“When I stand before God at the end of my life, I would hope that I would not have a single bit of talent left, and could say, 'I used everything you gave me'.”
- Erma Bombeck
Regarding Death was the first manhwa/manga that I’ve read with another medium to assist it. I believed that manhwa or manga should, in no way or form, have some other medium such as sound to help portray the feelings. While I used to have this idea, Regarding Death completely changed that. After reading and listening to it, I could see the value a good BGM does to add to the atmosphere.
It is the telling of humanity and reality and how some must finally come to terms with themselves or with death. It’s a bunch of short stories that show you the full spectrum of what life can be. It is hard to explain what any of us will feel at the end of life, but this gives us a brief view of what it could be.

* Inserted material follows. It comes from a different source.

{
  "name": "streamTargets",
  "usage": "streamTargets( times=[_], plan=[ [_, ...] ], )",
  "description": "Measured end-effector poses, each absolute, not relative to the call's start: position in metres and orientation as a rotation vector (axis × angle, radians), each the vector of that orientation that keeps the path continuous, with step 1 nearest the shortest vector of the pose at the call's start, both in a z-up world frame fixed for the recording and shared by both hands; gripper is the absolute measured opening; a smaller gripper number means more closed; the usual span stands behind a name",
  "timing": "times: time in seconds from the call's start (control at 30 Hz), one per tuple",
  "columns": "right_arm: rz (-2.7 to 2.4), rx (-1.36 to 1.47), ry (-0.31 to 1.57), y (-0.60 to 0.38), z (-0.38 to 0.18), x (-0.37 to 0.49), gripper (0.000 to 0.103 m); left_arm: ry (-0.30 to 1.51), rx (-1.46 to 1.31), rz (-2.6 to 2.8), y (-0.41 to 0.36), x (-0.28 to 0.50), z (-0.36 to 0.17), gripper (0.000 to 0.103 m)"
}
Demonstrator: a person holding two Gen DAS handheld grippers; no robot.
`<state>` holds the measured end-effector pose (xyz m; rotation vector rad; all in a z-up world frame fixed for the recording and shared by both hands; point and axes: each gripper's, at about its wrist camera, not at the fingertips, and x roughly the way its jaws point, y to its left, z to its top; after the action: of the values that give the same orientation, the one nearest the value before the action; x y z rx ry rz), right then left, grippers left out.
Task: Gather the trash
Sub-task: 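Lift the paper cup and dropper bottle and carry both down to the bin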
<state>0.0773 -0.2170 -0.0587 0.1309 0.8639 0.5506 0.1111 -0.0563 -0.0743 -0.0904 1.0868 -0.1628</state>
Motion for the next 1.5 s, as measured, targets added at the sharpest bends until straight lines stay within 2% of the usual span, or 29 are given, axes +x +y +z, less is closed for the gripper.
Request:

The stories themselves range from emotionally healing and touching to deeply saddening. It is a manhwa that is not always truthful to its reader, and may cause you to think about the story at hand. Its story though leaves you with a sense of wanting afterwards since the entire journey of the chapter is for reincarnation. You don’t know what will happen to the character and as a result, it gives you a plethora of emotions to deal with. They all with speak with “God” or “The Grim Reaper” and talk about their life and how they perceive it, but this is not always the case. Sometimes this higher being will teach you about yourself or help you overcome hatred or help you learn a lesson. It is not always set in stone what way the story is going and that’s the true beauty about it. You have to experience it for yourself in order to truly understand the meaning behind each chapter.
God, if that is what you wish to call him, is just a guide. He is the only character that remains at the end as it is his job to do so. People can call him anything they’d like, he can be anything he likes, but what is he exactly? That is what this manhwa tries to tell you, this being is not at all what we think we know. No one has seen him, and no one knows if “he” truly exists. Though this guide has taken up the task of showing humans the path to reincarnation. He is not all seeing, but rather he is fascinated by humans and is even surprised at times. This is a higher being, and all he/she does is help us find our way. Whether this be the path of enlightenment or punishment, it all depends on the person. Truly a fascinating character and one that cannot truly be explained as well as we would hope.
In each story, you have a character or perhaps two characters along with this “guide”. You learn about them, and understand them in their final thoughts. We understand the heartaches they feel, the hatred that wells up inside, the mistakes they’ve made, and how they see the world. Though you may not understand everything you want out of the character, you cannot help but feel that they fulfilled their purpose for the stories they tell and that is all a reader can ask for.
The art is simplistic as to not take away from the story they tell, but gives some personality to the characters. The guide can shape shift all he wants, and even changes into figures from popular culture. This decision of the art style gives this guide a wealth of personality. The designs of the characters are great and give you either a false perception of them or the bare truth. Though the art may not be as beautiful as other manga or manhwa, it understands that simplicity is key and does not go too extravagant as to overwhelm the reader. This does not mean that the art is not effective as the colour pages are beautiful and the use of colours help paint the scene at hand, whether it be a warm or a cold one. When they do use colour they use to shine light on a certain part which makes the reader understand that this part is pivotal to the story. The art does not weaken the story or its characters, but stands by and let’s all your senses take over. It always shows the minute details needed to bring out the person’s true emotions, whether it be the soulless eyes or the smooth tears running down their cheek.
Now onto the thing that I thought I would never put in a manga/manhwa review: the music. The BGM is always gentle and appealing to the ear. Its soft beat does not overwhelm you, but helps as yet another guide through these stories. It helps you feel the mood of the characters and lets you follow along with their emotions. This truly allows one to feel as if they are going on this journey themselves and experience it as the characters experience it. Without this accompanying BGM, it would not be what it is. This is not a read per se, but more of an experience for the senses and emotions. If I had to take away the music from the manhwa, then it would purely drop in rating since you are removing a part of the artform that is Regarding Death. Listen to these tracks along with the read and you could see what I mean, but it truly is up to the reader to make this decision.
I cried, I smiled, and I thoroughly enjoyed this experience that Regarding Death gave me. This is one of my favourite reads, no, one of my favourite experiences that I’ve had in the world of anime and manga. While I do believe that manga/manhwa do not need an accompanying BGM to be amazing, Regarding Death is a manhwa that truly delivers thanks to the soundtrack.
The stories in Regarding Death are often tragic, beautiful, and generally a little heart-wrenching. They are well written and fit well together, and although the ending was a little sudden, it was very well done and very satisfying.
The art was visually appealing and interesting, but also simplistic enough to maintain a slightly surreal feeling. It was an excellent style and lent much to the story. Hipster God is perhaps the best God, haha.
Characters were not consistently shown in depth, but they did not need to be. Each individual was explored enough for readers to relate or emote or just understand the person accordingly. Their simplicity made the series better.